ASSIGNED TASK
Reproduced exactly, the lines from the start of the material through the line containing "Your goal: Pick" should be the whole answer, with pictures excluded.

THE DATA
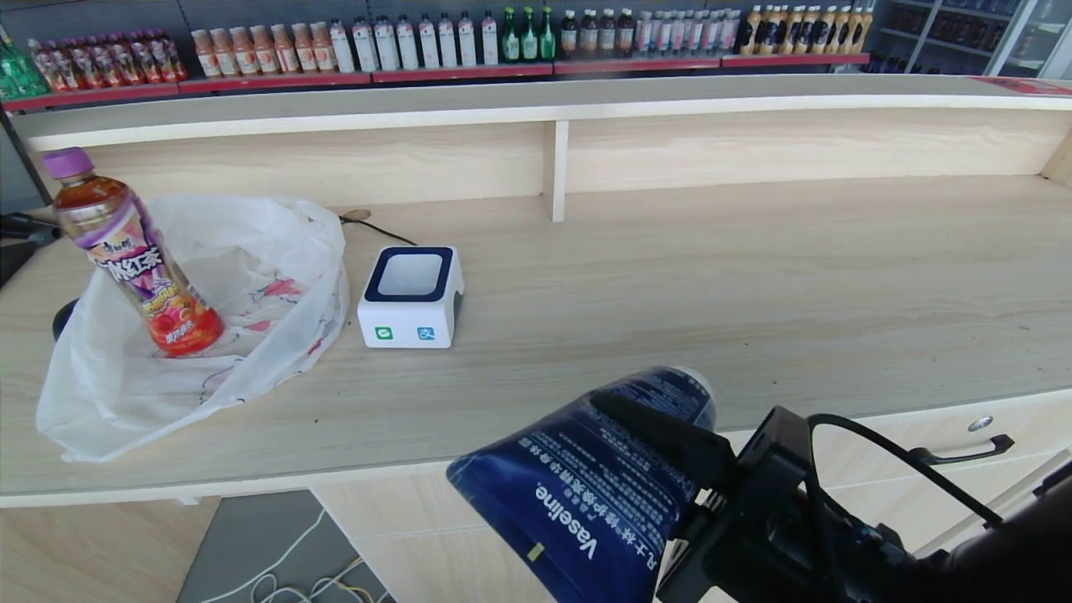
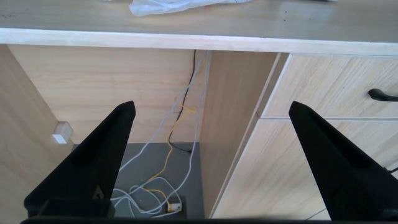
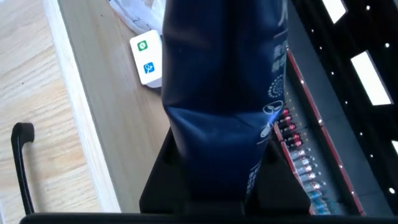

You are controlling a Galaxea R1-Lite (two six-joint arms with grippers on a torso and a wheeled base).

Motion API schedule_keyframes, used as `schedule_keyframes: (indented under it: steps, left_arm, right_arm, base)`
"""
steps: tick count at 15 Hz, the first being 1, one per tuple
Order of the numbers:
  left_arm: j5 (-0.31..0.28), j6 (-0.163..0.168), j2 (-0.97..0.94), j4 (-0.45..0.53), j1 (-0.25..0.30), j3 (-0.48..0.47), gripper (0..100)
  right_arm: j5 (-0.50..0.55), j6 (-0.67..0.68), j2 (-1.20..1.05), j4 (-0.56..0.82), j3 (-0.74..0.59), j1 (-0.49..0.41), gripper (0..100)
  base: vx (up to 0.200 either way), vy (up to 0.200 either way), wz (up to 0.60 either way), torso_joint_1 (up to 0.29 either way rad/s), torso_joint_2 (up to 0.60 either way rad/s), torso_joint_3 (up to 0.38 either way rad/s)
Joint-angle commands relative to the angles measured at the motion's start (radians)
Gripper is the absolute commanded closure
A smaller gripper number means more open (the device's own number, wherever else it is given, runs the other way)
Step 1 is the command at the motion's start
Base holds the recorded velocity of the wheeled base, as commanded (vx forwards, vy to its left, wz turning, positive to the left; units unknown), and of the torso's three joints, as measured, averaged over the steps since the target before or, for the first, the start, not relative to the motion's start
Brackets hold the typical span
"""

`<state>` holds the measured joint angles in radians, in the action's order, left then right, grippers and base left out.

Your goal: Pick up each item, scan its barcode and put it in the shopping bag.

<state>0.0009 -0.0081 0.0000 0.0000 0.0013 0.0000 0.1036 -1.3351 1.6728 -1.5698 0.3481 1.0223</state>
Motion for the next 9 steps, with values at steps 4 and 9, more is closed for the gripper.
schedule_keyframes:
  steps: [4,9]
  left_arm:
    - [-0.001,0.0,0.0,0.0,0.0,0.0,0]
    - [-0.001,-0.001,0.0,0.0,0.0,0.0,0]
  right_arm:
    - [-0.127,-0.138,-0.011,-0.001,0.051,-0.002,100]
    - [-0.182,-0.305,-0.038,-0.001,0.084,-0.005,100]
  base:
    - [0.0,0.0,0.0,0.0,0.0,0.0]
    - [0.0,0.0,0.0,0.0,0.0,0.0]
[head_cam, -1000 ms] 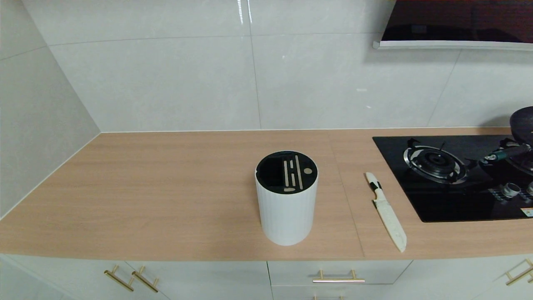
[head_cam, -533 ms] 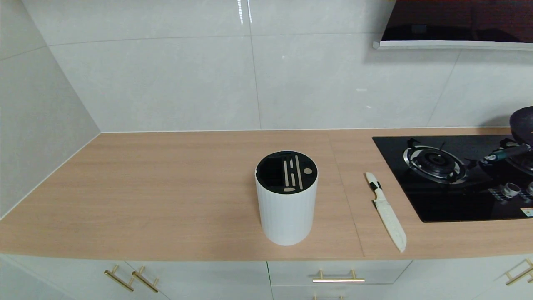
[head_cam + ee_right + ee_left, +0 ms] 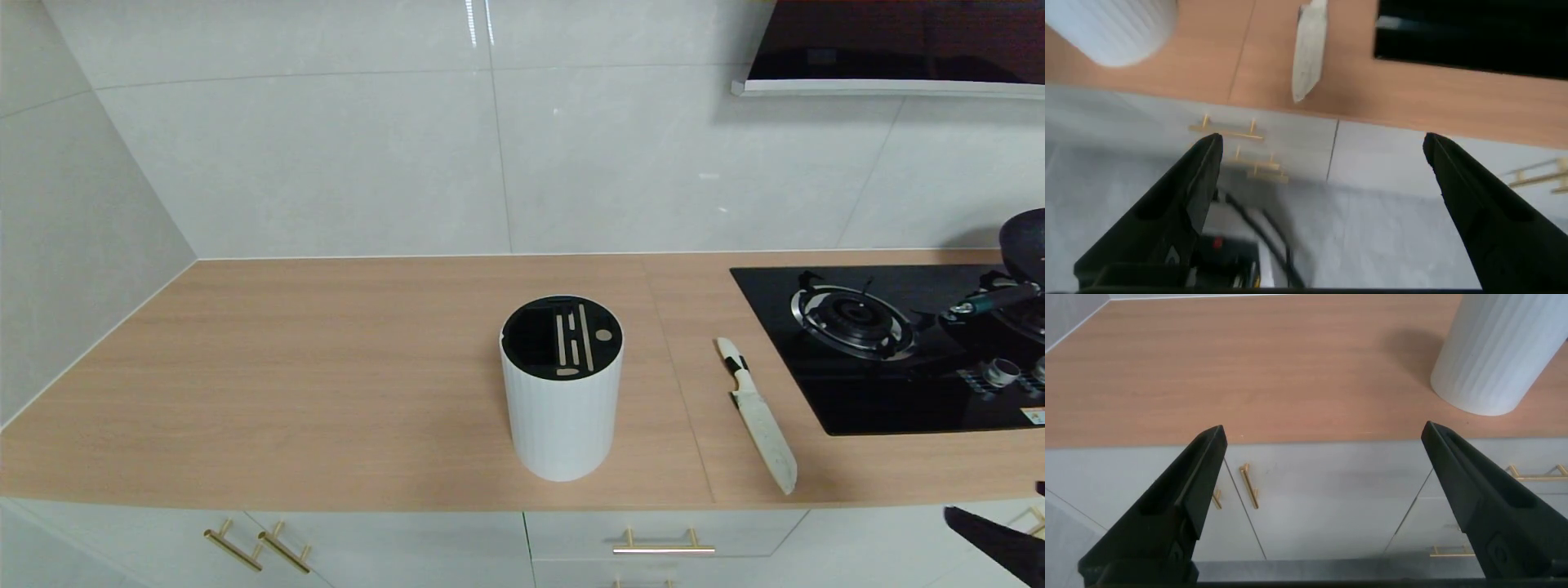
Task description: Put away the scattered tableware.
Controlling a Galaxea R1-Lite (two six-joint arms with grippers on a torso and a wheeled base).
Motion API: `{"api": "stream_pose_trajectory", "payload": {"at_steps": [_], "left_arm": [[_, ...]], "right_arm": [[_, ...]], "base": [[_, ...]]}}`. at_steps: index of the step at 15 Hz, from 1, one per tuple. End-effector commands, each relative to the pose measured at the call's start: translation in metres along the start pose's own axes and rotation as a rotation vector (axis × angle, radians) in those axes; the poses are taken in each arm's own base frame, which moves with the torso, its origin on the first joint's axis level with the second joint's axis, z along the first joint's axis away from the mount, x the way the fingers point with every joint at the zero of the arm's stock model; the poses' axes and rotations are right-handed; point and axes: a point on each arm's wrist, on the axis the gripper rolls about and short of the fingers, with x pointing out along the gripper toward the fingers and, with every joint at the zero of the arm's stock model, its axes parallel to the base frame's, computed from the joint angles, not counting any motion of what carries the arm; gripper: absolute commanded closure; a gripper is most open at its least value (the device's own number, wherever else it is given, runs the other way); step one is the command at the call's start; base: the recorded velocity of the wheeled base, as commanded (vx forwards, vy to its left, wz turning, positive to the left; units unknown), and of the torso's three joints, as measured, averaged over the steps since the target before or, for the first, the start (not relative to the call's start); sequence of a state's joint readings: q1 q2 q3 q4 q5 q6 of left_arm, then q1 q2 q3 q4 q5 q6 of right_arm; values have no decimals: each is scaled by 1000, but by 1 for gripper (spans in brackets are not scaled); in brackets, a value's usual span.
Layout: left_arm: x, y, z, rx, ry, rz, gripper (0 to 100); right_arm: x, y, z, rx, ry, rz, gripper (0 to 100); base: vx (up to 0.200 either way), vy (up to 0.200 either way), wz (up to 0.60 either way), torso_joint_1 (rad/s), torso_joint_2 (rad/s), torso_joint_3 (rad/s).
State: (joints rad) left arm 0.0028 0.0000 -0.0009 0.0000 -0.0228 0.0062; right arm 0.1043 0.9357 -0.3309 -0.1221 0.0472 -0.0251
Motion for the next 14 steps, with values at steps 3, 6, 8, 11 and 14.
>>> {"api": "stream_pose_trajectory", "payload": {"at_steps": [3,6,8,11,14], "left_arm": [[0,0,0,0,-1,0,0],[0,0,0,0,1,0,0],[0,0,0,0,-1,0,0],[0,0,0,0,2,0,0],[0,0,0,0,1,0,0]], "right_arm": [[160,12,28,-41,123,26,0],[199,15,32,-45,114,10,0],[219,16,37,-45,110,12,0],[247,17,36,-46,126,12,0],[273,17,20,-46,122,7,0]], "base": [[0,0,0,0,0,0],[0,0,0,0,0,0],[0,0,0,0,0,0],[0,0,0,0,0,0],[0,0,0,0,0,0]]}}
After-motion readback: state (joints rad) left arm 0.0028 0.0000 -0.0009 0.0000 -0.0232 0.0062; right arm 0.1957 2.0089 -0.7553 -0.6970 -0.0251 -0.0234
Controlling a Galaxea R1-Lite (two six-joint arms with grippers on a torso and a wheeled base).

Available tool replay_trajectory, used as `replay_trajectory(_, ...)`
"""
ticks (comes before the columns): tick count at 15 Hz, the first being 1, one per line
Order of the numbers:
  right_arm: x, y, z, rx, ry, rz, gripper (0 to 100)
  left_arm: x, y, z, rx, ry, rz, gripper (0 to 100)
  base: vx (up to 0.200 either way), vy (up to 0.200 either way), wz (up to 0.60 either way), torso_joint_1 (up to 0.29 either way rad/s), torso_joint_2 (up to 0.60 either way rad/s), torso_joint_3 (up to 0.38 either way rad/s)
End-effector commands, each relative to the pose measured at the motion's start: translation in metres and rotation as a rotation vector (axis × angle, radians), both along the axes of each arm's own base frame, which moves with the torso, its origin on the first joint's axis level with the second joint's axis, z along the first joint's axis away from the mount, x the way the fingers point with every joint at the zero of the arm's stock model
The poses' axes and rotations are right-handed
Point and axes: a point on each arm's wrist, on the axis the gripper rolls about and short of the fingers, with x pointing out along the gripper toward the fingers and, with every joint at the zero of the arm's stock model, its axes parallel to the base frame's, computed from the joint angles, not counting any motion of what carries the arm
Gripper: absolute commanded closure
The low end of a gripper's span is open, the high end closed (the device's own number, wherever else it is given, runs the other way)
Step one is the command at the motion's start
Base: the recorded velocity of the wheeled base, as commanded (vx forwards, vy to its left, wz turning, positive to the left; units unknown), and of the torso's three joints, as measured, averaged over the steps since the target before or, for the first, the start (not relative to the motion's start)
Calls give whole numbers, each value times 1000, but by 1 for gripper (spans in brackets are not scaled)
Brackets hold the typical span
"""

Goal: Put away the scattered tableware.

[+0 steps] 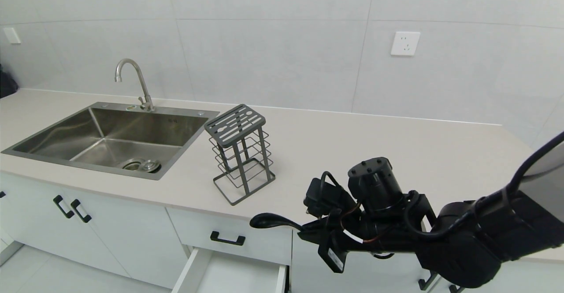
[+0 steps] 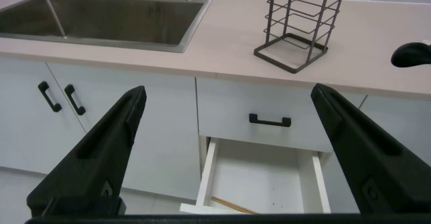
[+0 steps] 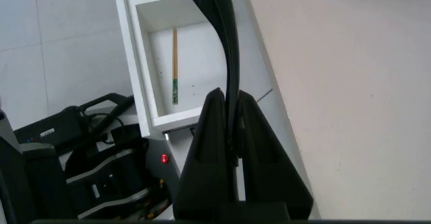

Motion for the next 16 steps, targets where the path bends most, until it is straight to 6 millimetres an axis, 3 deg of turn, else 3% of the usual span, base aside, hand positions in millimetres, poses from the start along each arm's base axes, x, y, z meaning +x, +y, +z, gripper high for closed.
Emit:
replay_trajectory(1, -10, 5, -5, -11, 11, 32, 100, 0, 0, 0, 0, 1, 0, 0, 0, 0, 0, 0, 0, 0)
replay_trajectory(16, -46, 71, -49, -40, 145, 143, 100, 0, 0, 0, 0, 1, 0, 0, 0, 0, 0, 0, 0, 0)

OUTPUT FOR THIS TASK
You are controlling a Galaxea R1-Lite (two six-joint arms with grippers on a torso and a wheeled base).

Motion API schedule_keyframes, used as `schedule_keyframes: (indented under it: steps, left_arm, right_arm, base)`
"""
steps: tick count at 15 Hz, the first being 1, one per tuple
Order of the numbers:
  left_arm: j5 (-0.31..0.28), j6 (-0.163..0.168), j2 (-0.97..0.94), j4 (-0.45..0.53), j1 (-0.25..0.30), j3 (-0.48..0.47), gripper (0..100)
  right_arm: j5 (-0.50..0.55), j6 (-0.67..0.68), j2 (-1.20..1.05), j4 (-0.56..0.82), j3 (-0.74..0.59), j1 (-0.49..0.41), gripper (0..100)
  base: vx (up to 0.200 either way), vy (up to 0.200 either way), wz (up to 0.60 either way), torso_joint_1 (up to 0.29 either way rad/s), torso_joint_2 (up to 0.60 either way rad/s), torso_joint_3 (up to 0.38 either way rad/s)
Joint-angle commands relative to the angles measured at the motion's start (radians)
Gripper is the absolute commanded closure
A smaller gripper number means more open (the device's own number, wherever else it is given, runs the other way)
Step 1 is the command at the motion's start
Base holds the recorded velocity of the wheeled base, as commanded (vx forwards, vy to its left, wz turning, positive to the left; units unknown), and of the torso's three joints, as measured, averaged over the steps since the target before or, for the first, the start, not relative to the motion's start
Brackets hold the typical span
"""

`<state>` holds the measured joint angles in radians, in the action's order, left then right, grippers and base left out.

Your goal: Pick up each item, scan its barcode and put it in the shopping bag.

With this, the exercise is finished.